Active power = 1.2 V * 2.97 mA = 3.564 mW
READ ACCESS TIME
The read access time is from 50% of the rising edge of the clock to the 50% of the rising edge of the output on the data bus. Our read access time is 1.21 ns. It also met the 100 mV bitline difference.
STANDBY POWER
To calculate the standby power we change all our inputs to zero except the power supply.
Power = 1.2 V * 435 uA = 522uW
DISCUSSION:
​
Our team took various engineering courses this semester and this was by far the most interesting one from them all, especially because of the course project. Although it was a bit challenging, we did gain a lot of knowledge from it and got a taste of what it feels like to be a designer in VLSI. We were introduced to the process of designing a memory chip using powerful Synopsys EDA tools. Some of the skills that we had to learn throughout the process include: learning how to navigate Custom Compiler, knowing how to create transistors using diffusion and poly layers, strategizing how to connect together the different components of the SRAM, and tuning transistor sizes for timing constraints.
Besides all the technical skills that we gained from the project, we also learned other types of skills. These include: team working, time management, and how to finish a full container of Advil in 2 days. This line of work is extremely tedious and took us countless hours of hard work to complete. Each SRAM component layout took at least 12+ hours to design and complete. But where we ran into trouble was the final integration of all the components. We managed to integrate all the pieces together in the schematic and the layout but when we ran the verification testbench, we were not getting the expected outputs. We began debugging procedures by monitoring each component at a time and seeing its performance. We then discovered a bug that made us discover even more bugs. First, we saw that the bitlines were not being charged completely to 1.2 V because the pre-charge circuit was not being enabled long enough. So we added some buffers to the control circuit so that it could keep the pre-charge circuit on for longer time but it only made a slight difference in the waveform.
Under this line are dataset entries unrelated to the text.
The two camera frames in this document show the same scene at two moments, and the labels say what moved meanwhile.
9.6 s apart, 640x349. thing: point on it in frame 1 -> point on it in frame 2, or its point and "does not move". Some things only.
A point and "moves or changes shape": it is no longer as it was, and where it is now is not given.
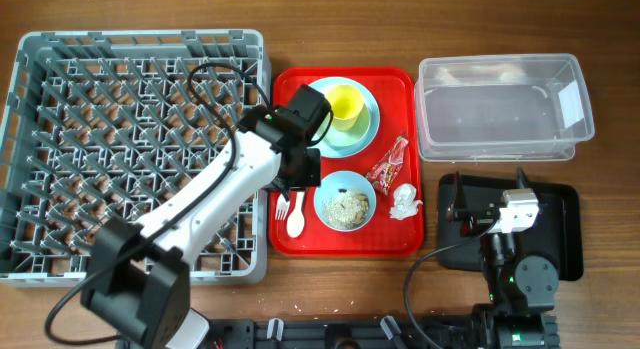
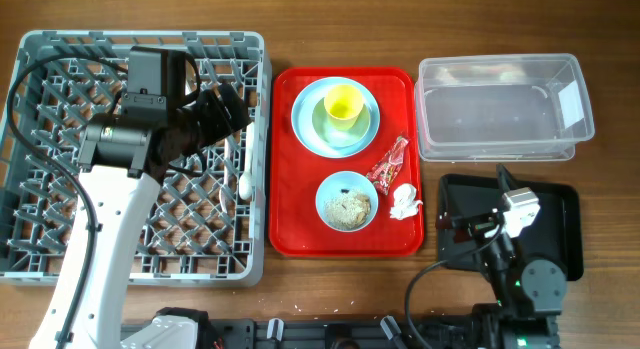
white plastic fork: [282, 207] moves or changes shape
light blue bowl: [345, 201] does not move
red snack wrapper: [384, 174] does not move
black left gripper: [313, 175] -> [220, 124]
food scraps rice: [345, 209] does not move
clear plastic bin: [489, 108] does not move
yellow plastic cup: [346, 102] does not move
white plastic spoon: [295, 222] moves or changes shape
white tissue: [405, 205] does not move
We also noticed that the sense amplifier was turning on too late after enabling the wordline. The issue here is that once the wordline is turned on, that is when either bitline experiences the voltage difference. Which should be picked up by the sense amplifier after a
voltage difference of 100 mV. However, since the sense amplifier is being turned on too late, the voltage difference exceeds 100 mV which causes a write operation and flips the values stored inside the cell. So we sped up the clock so that the sense amplifier could turn on at the desired time, but unfortunately we were still encountering the same issue.
Although our top level design is outputting real values, these two bugs caused these values to be incorrect. We spent more than a week trying to fix these issues until we ran out of time. Which leads to our lesson of time management. It is always important to give yourself at least a 2-3 weeks window for debugging since nothing is ever expected to work on the first try. Besides this flaw, we still managed to get each component to function individually and pass both DRC and LVS tests which is still a huge accomplishment for us. If were given an additional 2 weeks of extra time to work on the project, we strongly believe that we could have gotten it completed.
Overall, this was a very exciting and enjoyable project to work on, especially since it is something that employers look for when applying for jobs. It was interesting to see the concepts learned in class being applied into the project. In most classes, we don't get that opportunity. Therefore, we would definitely recommend this course to anyone who is interested in the semiconductor industry or is seeking to learn the skills of being a chip designer at the transistor level.